Please state how many lines of the data below contain the word "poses", offering nothing besides the number.

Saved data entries

***

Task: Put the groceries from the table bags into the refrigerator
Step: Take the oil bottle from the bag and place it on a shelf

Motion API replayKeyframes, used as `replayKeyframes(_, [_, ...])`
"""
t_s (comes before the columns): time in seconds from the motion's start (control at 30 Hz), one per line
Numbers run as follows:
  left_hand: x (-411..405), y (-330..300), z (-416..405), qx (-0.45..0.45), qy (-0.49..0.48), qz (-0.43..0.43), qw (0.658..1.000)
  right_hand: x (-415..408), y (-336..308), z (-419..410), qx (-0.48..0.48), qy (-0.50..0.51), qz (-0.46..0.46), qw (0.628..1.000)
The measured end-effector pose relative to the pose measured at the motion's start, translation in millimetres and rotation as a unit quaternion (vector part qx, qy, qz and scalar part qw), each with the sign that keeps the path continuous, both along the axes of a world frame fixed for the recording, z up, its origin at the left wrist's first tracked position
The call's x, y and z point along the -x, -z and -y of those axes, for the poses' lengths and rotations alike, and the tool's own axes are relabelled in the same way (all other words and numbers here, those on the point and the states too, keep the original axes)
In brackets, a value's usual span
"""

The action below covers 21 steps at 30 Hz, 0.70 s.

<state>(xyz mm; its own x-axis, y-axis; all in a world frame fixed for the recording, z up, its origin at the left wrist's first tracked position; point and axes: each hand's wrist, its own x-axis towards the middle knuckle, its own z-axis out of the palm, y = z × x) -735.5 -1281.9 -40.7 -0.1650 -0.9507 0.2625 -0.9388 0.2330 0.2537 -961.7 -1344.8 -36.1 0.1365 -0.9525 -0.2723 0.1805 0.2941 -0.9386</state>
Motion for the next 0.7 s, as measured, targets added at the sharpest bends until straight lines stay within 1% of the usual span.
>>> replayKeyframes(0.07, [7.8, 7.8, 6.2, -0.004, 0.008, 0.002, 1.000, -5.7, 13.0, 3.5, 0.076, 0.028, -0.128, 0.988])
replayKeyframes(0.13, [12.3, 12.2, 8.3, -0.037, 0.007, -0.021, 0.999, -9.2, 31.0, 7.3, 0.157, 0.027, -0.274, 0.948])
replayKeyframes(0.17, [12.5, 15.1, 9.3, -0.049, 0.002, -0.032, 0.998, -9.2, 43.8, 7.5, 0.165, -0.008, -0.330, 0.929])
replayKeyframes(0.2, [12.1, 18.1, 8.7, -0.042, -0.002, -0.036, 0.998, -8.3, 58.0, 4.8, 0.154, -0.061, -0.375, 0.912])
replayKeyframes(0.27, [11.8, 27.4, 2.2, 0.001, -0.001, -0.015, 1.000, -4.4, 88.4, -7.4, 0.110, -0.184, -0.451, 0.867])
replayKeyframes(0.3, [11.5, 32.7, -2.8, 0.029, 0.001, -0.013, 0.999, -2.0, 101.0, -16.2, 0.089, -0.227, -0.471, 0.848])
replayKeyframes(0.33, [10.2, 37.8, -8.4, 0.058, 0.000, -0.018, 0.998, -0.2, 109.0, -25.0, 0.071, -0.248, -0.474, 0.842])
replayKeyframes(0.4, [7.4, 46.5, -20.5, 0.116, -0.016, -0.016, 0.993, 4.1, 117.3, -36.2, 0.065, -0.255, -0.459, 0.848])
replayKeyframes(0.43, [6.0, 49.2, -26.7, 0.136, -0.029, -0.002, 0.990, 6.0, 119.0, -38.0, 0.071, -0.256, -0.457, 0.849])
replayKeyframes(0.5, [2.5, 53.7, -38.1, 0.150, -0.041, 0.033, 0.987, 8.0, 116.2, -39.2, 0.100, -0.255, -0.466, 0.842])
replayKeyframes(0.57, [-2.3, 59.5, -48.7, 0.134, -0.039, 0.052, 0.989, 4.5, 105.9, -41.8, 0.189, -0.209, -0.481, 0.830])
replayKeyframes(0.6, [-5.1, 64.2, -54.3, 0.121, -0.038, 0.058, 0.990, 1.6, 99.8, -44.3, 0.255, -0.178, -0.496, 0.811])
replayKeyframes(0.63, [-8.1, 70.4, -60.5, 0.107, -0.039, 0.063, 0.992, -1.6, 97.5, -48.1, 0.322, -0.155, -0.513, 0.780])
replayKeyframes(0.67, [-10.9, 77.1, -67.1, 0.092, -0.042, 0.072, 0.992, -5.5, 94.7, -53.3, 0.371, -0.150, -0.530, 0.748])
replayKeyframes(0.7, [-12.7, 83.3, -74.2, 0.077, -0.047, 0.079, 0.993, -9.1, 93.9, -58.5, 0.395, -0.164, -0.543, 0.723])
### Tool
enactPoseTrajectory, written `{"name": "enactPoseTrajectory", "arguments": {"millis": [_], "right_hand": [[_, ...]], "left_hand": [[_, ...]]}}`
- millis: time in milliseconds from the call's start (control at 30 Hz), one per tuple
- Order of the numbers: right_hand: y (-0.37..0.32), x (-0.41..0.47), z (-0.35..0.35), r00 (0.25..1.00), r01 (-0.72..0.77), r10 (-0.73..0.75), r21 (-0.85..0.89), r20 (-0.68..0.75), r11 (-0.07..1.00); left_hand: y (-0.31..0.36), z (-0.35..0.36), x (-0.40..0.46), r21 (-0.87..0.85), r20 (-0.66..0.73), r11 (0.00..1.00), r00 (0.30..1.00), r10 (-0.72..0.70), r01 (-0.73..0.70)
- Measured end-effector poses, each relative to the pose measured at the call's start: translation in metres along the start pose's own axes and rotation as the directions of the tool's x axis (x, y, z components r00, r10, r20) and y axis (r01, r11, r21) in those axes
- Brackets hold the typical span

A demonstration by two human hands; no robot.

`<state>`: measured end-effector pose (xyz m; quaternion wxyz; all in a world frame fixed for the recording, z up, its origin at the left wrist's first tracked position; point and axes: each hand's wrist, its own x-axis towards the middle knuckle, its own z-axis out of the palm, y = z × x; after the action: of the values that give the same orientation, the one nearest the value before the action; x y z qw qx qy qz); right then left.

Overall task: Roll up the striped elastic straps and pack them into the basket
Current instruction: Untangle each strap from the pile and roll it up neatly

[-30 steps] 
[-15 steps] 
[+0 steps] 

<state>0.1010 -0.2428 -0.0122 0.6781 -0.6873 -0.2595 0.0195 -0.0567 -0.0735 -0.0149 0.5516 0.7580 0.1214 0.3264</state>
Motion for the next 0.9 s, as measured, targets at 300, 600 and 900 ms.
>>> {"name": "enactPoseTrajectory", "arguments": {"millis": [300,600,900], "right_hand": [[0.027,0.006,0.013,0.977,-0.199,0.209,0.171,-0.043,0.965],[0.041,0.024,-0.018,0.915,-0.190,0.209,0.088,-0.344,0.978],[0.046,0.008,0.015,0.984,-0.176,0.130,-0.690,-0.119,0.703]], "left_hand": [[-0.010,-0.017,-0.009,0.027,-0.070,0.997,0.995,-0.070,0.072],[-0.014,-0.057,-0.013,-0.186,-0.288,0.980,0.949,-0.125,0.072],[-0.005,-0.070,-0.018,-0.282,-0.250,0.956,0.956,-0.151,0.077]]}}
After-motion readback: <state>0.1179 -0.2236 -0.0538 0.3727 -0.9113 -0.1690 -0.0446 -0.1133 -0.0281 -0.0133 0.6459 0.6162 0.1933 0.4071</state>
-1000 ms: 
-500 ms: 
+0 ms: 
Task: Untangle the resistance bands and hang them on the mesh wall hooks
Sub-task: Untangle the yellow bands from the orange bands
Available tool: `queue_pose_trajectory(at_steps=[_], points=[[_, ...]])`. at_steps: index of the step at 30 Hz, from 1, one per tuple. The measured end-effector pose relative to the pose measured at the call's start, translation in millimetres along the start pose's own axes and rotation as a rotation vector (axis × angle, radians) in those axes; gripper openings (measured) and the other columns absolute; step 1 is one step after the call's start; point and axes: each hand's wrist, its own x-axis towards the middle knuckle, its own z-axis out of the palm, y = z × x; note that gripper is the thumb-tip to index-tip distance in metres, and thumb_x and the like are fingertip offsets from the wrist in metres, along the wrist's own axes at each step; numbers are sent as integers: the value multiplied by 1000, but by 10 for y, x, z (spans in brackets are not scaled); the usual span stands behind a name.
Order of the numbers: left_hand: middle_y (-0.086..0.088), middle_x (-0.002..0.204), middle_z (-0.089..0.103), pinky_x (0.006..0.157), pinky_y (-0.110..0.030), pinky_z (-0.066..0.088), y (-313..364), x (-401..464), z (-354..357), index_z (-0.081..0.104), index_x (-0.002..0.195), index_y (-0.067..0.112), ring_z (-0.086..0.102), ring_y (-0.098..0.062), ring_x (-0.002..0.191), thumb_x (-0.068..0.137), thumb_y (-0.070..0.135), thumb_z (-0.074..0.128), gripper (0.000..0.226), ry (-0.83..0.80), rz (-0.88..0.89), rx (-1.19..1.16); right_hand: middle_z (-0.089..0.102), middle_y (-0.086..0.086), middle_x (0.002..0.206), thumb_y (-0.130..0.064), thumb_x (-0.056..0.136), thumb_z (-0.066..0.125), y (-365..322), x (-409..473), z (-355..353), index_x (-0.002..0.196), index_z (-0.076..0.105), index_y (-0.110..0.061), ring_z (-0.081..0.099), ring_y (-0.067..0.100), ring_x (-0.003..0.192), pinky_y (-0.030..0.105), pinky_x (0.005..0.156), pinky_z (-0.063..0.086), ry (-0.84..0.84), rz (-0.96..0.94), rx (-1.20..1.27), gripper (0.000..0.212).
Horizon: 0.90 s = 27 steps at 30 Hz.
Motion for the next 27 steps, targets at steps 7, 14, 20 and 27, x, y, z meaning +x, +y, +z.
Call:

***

▸ **Answer space**: 2